Когда Темляков по какому-то странному праву сел рядом с ней на продавленное креслице, машина уже тронулась. Соседка, почувствовав прикосновение, отодвинулась, притиснулась поплотнее к окну, откликаясь на робкое приветствие лишь капризно-выпуклыми губами, яркими, как лепестки цикламена. Глаза свои, обладавшие, как уже знал Темляков, нечистой силой, она скрыла от него, пощадив. Неопределенно-серый, осиновый взгляд лишь скользнул по его лицу и опять ушел в убегающий назад, мелькающий за окном лес.
Он знал, что ее смущает самоуверенность, с какой он садился с ней рядышком; ей, наверное, стыдно было перед знакомыми людьми, что Темляков именно ее выбрал своей соседкой и что свободное место на креслице, где сидела она, никто не занимал, словно зная, что оно по праву принадлежит Темлякову, с которым она, одинокая женщина, была едва знакома по прошлым поездкам.
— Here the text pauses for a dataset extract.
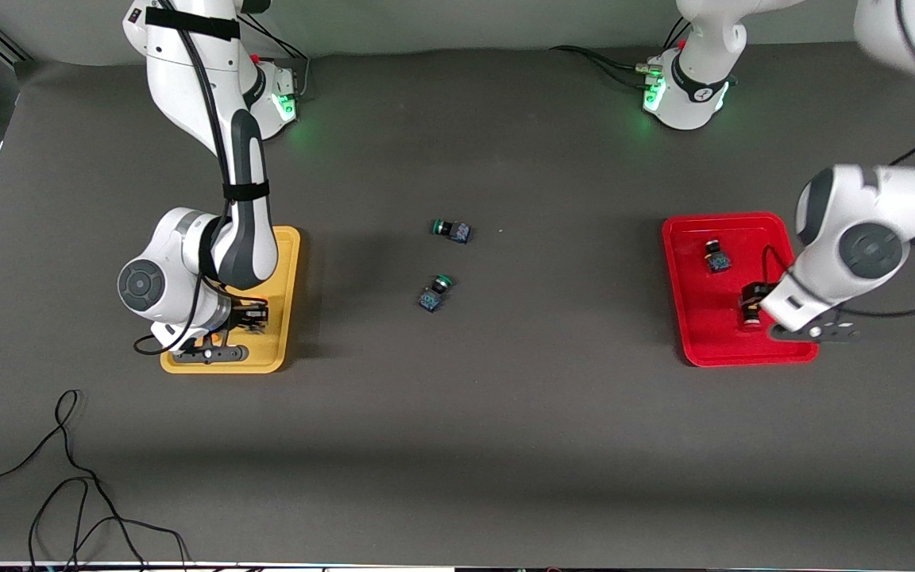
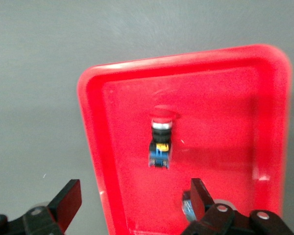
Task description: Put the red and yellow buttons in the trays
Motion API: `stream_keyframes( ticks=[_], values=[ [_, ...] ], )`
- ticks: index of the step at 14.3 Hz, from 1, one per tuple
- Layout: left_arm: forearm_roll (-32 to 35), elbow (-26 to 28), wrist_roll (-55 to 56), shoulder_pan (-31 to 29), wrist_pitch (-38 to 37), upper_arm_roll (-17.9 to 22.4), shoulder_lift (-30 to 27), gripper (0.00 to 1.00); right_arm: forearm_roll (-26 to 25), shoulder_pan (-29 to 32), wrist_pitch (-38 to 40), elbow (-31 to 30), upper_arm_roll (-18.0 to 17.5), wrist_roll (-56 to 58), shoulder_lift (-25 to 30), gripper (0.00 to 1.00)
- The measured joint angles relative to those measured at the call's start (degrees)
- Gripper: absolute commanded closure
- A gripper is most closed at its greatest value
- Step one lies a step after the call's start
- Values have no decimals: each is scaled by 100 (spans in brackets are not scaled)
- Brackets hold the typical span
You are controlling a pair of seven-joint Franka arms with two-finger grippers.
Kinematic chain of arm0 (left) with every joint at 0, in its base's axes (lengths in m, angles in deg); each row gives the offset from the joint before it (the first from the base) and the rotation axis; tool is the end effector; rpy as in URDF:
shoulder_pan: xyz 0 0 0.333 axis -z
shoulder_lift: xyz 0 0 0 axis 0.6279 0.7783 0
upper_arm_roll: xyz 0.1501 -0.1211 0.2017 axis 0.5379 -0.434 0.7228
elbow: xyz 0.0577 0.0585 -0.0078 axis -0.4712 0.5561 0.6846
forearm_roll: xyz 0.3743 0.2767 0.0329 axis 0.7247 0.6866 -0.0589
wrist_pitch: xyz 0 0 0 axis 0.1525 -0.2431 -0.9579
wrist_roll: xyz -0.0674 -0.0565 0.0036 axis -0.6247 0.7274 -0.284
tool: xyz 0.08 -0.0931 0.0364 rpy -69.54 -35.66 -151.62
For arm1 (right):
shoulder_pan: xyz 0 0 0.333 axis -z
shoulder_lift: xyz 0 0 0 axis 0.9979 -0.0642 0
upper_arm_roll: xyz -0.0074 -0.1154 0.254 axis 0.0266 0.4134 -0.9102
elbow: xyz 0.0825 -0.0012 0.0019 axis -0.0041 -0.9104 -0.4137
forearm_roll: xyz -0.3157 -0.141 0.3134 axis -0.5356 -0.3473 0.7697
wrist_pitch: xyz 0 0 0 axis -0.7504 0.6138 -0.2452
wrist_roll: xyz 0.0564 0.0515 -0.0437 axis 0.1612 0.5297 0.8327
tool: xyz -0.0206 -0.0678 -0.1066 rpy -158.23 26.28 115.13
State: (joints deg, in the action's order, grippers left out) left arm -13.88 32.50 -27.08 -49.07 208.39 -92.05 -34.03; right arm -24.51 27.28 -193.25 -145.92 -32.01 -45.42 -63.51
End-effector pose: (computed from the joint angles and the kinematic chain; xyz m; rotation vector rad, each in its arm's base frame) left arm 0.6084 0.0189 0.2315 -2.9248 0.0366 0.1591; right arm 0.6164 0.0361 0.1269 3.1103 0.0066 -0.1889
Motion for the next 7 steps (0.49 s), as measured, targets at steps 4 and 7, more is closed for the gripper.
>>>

Но в то же время он кожей чувствовал, что ей льстит внимание, с каким он относился к ней. Он влюбленно взглядывал на нее, не пропуская случая, и ловил ответные ее взгляды, которые были порой так продолжительны и так упорны, что у него от долгой отвычки начинало звенеть в висках. Между ними как будто образовывалась ослепительная вольтова дуга, жар которой он не в силах был терпеть и первым отводил глаза, испытывая при этом непреодолимое желание опять встретиться с ней глазами и удостовериться, что он не впал в самообман. Но она уже была далека от него, прячась за чью-нибудь спину. Взгляды их возникали лишь в обстановке общего делового разговора, когда людям было не до них, когда они о чем-нибудь жарко спорили, доказывая свою правоту и оспаривая мнение оппонента, — вот тогда-то именно и выходила она к нему, тайно отыскивая его среди спорщиков, и была в эти мгновения так серьезна и так смела, что он пасовал перед ней, мучаясь, как в юности, хотя и благодарил Бога за ниспосланную благодать.